-- Opening Marker --

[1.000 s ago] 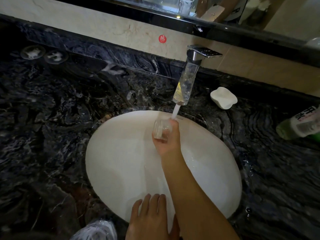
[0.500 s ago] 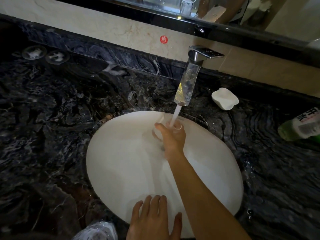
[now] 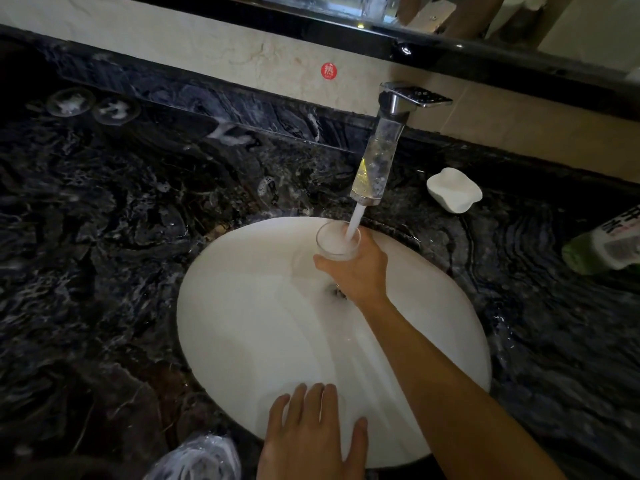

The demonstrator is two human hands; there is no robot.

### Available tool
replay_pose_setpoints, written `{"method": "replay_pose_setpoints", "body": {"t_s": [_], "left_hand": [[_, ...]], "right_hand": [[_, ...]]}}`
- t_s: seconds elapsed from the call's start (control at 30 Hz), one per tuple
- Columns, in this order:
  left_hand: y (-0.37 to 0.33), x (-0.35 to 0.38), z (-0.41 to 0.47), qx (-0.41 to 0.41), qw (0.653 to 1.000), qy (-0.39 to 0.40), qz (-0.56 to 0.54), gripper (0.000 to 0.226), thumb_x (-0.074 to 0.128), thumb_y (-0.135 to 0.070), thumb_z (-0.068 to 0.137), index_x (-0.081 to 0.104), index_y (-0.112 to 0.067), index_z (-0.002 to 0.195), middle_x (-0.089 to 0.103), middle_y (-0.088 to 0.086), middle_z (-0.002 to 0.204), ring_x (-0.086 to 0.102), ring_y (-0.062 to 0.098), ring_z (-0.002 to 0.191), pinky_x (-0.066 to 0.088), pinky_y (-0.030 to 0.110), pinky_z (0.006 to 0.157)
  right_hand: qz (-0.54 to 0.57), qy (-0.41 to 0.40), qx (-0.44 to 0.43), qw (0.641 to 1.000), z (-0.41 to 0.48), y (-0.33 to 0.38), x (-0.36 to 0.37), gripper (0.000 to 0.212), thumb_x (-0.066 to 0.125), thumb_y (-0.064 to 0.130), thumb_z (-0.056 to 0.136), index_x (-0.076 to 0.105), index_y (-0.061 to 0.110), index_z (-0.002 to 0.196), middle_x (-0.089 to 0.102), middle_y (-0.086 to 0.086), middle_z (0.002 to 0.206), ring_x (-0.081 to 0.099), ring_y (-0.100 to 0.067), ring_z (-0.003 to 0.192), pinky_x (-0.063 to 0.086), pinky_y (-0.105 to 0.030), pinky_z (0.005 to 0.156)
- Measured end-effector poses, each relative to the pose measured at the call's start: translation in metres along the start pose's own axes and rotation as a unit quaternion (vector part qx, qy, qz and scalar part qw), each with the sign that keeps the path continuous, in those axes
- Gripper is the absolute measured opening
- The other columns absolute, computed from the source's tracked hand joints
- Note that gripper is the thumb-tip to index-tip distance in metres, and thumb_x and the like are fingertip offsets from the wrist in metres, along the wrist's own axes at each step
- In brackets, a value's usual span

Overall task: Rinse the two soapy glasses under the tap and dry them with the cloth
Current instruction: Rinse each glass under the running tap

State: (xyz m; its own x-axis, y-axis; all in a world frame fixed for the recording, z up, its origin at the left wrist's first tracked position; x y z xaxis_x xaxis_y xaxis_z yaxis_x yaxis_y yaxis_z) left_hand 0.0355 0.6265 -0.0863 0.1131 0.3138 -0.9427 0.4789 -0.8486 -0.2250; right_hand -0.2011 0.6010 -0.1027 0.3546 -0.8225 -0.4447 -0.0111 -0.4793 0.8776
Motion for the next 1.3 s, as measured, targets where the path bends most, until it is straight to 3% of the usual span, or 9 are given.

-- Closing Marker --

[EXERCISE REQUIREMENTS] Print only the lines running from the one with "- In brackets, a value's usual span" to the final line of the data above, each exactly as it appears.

[ANSWER SPACE]
- In brackets, a value's usual span

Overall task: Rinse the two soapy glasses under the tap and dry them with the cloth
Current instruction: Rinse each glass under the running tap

State: (xyz m; its own x-axis, y-axis; all in a world frame fixed for the recording, z up, its origin at the left wrist's first tracked position; x y z xaxis_x xaxis_y xaxis_z yaxis_x yaxis_y yaxis_z) left_hand 0.0355 0.6265 -0.0863 0.1131 0.3138 -0.9427 0.4789 -0.8486 -0.2250; right_hand -0.2011 0.6010 -0.1027 0.3546 -0.8225 -0.4447 -0.0111 -0.4793 0.8776
Motion for the next 1.3 s, as measured, targets where the path bends most, until it is straight to 3% of the usual span, or 9 are given.

This finishes the output.